* [Your instructions]
Could you restate, exactly and with nothing added, the lines from the start of the data through the line that holds "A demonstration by", leaving the pictures out?

* [Supplied data]
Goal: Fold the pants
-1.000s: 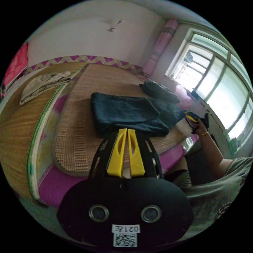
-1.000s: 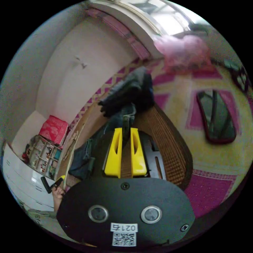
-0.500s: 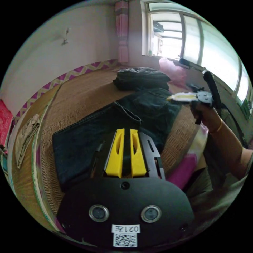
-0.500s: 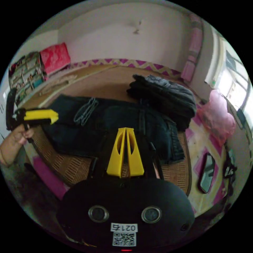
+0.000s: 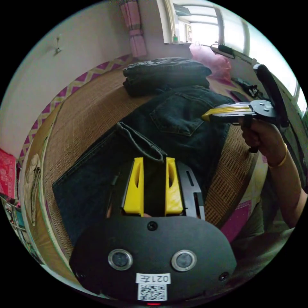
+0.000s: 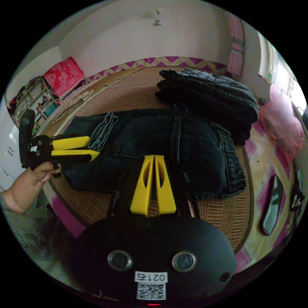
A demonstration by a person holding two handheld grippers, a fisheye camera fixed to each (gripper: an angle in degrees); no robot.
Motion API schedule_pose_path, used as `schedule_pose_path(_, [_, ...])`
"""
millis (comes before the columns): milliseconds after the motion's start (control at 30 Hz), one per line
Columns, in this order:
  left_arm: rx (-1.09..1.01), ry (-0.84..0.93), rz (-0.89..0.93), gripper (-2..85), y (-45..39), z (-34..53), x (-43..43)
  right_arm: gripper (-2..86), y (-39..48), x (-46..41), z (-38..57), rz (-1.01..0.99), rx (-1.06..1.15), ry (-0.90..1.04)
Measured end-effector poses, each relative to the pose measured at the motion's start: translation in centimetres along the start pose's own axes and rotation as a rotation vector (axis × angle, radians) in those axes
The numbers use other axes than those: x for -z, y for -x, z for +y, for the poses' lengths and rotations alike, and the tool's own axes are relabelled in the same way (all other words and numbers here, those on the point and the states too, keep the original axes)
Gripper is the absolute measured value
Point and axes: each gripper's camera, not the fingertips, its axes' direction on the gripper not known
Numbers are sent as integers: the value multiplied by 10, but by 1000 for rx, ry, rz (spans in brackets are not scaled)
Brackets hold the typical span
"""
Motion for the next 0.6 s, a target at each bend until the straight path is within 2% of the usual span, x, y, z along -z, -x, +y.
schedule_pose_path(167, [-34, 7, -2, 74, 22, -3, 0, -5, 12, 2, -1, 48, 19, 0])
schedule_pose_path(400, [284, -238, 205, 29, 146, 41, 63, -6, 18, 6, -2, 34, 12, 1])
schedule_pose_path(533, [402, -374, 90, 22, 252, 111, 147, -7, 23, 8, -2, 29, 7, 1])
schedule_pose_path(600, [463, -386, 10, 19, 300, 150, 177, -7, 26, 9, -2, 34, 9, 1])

* [Answer]
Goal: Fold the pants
-1.000s: 
-1.000s: 
-0.500s: 
-0.500s: 
+0.000s: 
+0.000s: 
A demonstration by a person holding two handheld grippers, a fisheye camera fixed to each (gripper: an angle in degrees); no robot.

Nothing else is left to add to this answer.